Section 706: For purposes of determining the tax year of a partnership, the Proposed Regulations apply a definition of CFC that is consistent with the definition prior to the repeal of section 958(b)(4). Prop. Reg. 1.706-1.
Section 863: For purposes of certain sourcing rules for space and ocean income and international communications income, whether a foreign corporation is a CFC is determined without regard to downward attribution from a foreign person. Prop. Reg. 1.863-8, -9.
Section 904: The Proposed Regulations would limit the CFC look-through rule, the active rents and royalties exception, and the financial services income rule for foreign tax credit purposes to entities that are CFCs without regard to downward attribution from a foreign person. Moreover, the CFC look-through rule would apply only to persons that are US shareholders without regard to downward attribution from foreign persons. Prop. Reg. 1.904-5.
Section 1297(e): The Proposed Regulations provide relief for purposes of the asset test for determining status as a PFIC. The definition of a CFC for this purpose is modified to disregard downward attribution from foreign persons. Prop. Reg. 1.1297-1.
Section 6049: The Proposed Regulations provide relief from certain Form 1099 reporting requirements for entities that are CFCs only because of downward attribution from a foreign person. Prop. Reg. 1.6049-5.

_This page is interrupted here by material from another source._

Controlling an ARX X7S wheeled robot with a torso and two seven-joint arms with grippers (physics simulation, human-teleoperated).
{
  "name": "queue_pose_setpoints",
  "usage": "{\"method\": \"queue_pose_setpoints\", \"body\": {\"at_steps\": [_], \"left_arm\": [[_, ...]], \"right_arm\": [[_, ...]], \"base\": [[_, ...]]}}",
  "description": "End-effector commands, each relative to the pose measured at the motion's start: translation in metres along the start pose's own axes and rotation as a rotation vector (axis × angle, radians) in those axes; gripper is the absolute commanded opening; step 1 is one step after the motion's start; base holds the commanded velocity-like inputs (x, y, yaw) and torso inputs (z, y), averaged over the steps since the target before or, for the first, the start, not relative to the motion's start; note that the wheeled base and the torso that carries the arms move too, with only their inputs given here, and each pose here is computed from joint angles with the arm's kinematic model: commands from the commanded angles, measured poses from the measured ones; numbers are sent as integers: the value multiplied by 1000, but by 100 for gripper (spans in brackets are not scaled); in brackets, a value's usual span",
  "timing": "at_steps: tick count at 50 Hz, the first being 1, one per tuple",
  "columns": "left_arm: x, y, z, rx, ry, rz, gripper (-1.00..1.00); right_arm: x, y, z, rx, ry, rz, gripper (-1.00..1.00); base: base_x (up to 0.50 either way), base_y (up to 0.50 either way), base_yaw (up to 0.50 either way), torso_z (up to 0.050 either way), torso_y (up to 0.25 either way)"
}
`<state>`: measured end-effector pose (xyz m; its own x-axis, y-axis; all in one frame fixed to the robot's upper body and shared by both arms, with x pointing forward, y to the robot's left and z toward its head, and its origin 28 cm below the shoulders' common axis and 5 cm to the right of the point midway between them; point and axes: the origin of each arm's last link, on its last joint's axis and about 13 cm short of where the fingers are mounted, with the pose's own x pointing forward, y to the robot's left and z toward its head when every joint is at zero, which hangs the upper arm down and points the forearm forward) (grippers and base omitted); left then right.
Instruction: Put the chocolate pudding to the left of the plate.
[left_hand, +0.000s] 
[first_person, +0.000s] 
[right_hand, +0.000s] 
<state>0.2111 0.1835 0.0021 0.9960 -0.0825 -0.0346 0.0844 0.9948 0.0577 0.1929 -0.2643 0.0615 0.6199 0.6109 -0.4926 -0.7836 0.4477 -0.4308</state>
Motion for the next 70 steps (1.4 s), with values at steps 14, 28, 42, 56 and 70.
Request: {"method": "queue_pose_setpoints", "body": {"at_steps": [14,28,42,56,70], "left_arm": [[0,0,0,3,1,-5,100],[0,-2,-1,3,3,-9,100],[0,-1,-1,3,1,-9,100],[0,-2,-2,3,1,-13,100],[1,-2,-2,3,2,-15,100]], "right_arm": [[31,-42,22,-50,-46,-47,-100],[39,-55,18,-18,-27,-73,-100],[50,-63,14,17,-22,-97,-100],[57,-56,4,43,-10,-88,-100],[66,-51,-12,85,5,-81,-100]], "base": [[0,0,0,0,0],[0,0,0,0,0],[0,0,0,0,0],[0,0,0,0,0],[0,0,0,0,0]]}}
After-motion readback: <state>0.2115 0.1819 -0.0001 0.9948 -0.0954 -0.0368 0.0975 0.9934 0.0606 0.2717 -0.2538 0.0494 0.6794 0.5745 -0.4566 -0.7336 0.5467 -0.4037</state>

For each of the above provisions, Treasury cites a section that grants them the authority to issue regulations that are necessary and appropriate to carry of the purposes of the given section. These references imply that Treasury felt its actions were limited to those sections impacted by the repeal of section 958(b)(4) whose original purpose is found to be limited or altered.
Rev. Proc. 2019-40
Along with the Proposed Regulations, the IRS and Treasury also issued Rev. Proc. 2019-40, which addresses certain compliance issues relating to CFCs.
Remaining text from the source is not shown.